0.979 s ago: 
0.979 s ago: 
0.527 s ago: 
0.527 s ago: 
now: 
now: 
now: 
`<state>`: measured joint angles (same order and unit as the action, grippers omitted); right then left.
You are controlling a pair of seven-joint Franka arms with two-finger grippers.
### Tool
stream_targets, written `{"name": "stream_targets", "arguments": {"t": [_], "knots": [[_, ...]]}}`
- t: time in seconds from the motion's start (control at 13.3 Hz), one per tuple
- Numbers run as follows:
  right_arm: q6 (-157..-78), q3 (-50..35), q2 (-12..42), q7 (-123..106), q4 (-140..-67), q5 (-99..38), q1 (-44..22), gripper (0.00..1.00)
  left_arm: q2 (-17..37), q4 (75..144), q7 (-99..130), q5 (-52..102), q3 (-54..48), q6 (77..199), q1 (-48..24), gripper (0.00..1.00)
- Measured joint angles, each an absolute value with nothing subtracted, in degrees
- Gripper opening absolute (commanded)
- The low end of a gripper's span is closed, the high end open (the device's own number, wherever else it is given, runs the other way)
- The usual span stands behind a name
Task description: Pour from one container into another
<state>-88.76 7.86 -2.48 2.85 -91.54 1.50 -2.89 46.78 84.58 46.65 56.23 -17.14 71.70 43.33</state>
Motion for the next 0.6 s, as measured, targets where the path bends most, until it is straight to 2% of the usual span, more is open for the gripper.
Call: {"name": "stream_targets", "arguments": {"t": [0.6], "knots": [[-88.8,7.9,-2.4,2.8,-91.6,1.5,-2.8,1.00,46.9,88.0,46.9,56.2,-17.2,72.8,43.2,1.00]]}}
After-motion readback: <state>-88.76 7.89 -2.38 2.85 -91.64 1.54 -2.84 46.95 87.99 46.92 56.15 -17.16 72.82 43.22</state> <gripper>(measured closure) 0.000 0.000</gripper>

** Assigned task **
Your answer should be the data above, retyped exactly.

** Solution for this exercise **
0.979 s ago: 
0.979 s ago: 
0.527 s ago: 
0.527 s ago: 
now: 
now: 
now: 
`<state>`: measured joint angles (same order and unit as the action, grippers omitted); right then left.
You are controlling a pair of seven-joint Franka arms with two-finger grippers.
### Tool
stream_targets, written `{"name": "stream_targets", "arguments": {"t": [_], "knots": [[_, ...]]}}`
- t: time in seconds from the motion's start (control at 13.3 Hz), one per tuple
- Numbers run as follows:
  right_arm: q6 (-157..-78), q3 (-50..35), q2 (-12..42), q7 (-123..106), q4 (-140..-67), q5 (-99..38), q1 (-44..22), gripper (0.00..1.00)
  left_arm: q2 (-17..37), q4 (75..144), q7 (-99..130), q5 (-52..102), q3 (-54..48), q6 (77..199), q1 (-48..24), gripper (0.00..1.00)
- Measured joint angles, each an absolute value with nothing subtracted, in degrees
- Gripper opening absolute (commanded)
- The low end of a gripper's span is closed, the high end open (the device's own number, wherever else it is given, runs the other way)
- The usual span stands behind a name
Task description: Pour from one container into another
<state>-88.76 7.86 -2.48 2.85 -91.54 1.50 -2.89 46.78 84.58 46.65 56.23 -17.14 71.70 43.33</state>
Motion for the next 0.6 s, as measured, targets where the path bends most, until it is straight to 2% of the usual span, more is open for the gripper.
Call: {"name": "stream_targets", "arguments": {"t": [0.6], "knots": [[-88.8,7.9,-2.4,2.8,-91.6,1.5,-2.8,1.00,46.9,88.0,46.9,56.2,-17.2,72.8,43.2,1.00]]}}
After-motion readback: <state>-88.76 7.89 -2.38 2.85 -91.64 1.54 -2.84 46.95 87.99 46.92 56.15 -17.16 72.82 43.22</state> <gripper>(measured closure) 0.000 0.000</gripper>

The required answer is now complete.